Sampling for repeated content

Conceptual indexes benefit from targeted removal of boilerplate text, especially email confidentiality footers. Analytics offers repeated content identification, but on large document sets it can be slow and resource intensive.

This topic provides a method of running repeated content identification on random samples from a large document set. The sampling method is more efficient and uses fewer resources than running it on the full set, without sacrificing the quality of the results.

If your document set is smaller than 100,000 documents, there is no need to sample for repeated content.

See this related page:

Repeated content filters

Creating the sample

To create a sample for repeated content, perform the following steps:

Create a random sample of the target documents.
Navigate to the Documents tab and restrict yourself to the documents you want to focus on. It might be everything in the workspace, the searchable documents from your index, or a set limited by file type, email inclusives, or some other subset.
Once you're looking at the document set you want to analyze, create a random sample by clicking .
In the Sampling dialog, set the following:
- Type: Fixed
- Size: 100,000
Click Sample. You should now see only 100,000 documents listed on the page.

Saving sample as list and list as saved search

At this point, you're ready to create the list. From there you'll create the saved search that you'll reference in your Repeated Content Identification run.

To create the list as a mass operation:

From the bottom of the page, click all 100,000 and then click Save as list.
When prompted, name the list "100k random sample".
Navigate to the Lists tab.
Click 100k random sample, then click Create Search from List. You should now have the 100k random sample search under the List Searches folder in your saved search browser.

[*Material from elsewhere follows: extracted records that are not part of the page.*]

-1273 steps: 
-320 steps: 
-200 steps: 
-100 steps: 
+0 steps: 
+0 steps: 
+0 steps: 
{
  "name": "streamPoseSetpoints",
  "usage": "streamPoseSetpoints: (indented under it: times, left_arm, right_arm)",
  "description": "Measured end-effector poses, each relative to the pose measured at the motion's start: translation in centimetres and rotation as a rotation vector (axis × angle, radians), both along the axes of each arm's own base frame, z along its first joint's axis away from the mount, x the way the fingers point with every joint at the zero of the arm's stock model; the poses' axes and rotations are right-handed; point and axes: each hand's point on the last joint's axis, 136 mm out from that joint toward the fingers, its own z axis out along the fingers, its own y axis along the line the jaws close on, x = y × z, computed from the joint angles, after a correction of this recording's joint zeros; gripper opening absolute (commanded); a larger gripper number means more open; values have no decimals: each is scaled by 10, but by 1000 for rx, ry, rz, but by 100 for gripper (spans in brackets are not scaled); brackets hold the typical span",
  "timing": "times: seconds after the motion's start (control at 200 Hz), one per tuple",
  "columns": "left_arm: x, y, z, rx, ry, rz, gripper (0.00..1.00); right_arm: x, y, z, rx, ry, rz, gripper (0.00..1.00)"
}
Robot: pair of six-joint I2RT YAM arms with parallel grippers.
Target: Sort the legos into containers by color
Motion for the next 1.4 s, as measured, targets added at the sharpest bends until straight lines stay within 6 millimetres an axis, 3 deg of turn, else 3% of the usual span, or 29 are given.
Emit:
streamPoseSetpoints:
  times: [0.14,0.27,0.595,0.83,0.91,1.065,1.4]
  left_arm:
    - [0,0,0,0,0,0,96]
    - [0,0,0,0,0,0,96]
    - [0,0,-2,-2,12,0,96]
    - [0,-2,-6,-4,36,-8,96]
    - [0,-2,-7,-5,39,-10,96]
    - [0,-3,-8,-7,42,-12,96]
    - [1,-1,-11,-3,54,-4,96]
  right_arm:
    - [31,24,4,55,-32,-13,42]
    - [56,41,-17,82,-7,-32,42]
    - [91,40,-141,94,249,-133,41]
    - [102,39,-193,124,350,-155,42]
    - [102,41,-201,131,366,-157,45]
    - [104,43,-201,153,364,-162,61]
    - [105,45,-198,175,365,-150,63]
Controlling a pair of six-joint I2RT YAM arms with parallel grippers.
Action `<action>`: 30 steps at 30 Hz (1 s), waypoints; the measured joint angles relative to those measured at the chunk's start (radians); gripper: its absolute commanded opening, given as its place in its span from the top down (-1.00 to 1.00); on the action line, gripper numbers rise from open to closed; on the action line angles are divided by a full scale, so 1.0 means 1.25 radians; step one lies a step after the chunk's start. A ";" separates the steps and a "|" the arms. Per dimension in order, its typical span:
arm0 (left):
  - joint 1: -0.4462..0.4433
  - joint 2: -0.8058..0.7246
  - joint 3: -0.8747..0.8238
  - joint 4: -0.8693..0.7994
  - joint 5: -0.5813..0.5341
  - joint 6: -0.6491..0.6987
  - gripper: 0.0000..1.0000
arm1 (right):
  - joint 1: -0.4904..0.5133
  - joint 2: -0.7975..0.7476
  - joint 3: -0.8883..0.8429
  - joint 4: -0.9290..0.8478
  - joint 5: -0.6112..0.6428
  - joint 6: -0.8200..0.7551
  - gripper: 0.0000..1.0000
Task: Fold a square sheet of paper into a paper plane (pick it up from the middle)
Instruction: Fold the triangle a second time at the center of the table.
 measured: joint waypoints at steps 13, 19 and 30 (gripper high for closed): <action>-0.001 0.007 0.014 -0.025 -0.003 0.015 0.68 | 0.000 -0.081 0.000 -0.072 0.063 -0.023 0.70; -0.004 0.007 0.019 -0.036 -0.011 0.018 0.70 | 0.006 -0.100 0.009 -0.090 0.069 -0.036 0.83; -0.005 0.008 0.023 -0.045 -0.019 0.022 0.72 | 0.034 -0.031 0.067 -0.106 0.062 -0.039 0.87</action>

Running repeated content identification as Structured Analytics set

To create a Structured Analytics Repeated Content Identification Set:

From the Indexing and Analytics tab, select Structured Analytics Set. A list of existing Structured Analytics sets appears.
To create a new set, click New Structured Analytics Set. The Structured Analytics Set layout appears.
In the Structured Analytics Set Information layout, set the following:
- Name: Enter a name for your Structured Analytics set, such as "Repeated Content Identification on sample".
- Prefix: Leave as default.
- Operations to run: Repeated content identification
- Data source: select your saved search, 100k random sample.
In the Repeated Content Identification layout, consider the following:
- You should modify the Repeated content settings slightly to suit your needs. We recommend the defaults with the exception of the Minimum number of occurrences. If you are using a random sample, we recommend you change this setting to 0.004 (i.e. 0.40%) multiplied by the number of documents you are submitting. For example, with 100,000 documents, set the Minimum number of occurrences to 400. If you are not using a sample (for instance, if you have a small collection with fewer than 100,000 documents), then we advise setting it to 0.005 times the number of documents you’re submitting. See Special considerations for more information.
  You may over time decide that you prefer setting this value higher or lower, but the above recommendation is consistent with our experience with most customers.
Click Save. The Structured Analytics Set Console appears.
To run repeated content identification analysis, click Run, then click Run again in the pop-up options box. You can monitor the progress of the operation in a separate window by clicking the export icon in the upper right corner of the progress pane.

Review results

After the operation completes, review the resultant filters to ensure that they are indeed boilerplate and not authored content. Accomplish this task by using filters along with the Ready to index field.

Special considerations

As mentioned above, the minimum number of occurrences setting should be configured in proportion to the number of documents. While 400 is generally appropriate for 100,000 document samples, larger or smaller sets necessitate proportional modification of that number.

To retrieve more filters, the minimum number of occurrences can be reduced. However, we don't recommend setting it lower than 100 on a 100,000 document sample, as the results can become more subject to sampling error. Consider running the operation across a judgmental sample instead. For example, just parent emails, or just Word and PDF documents.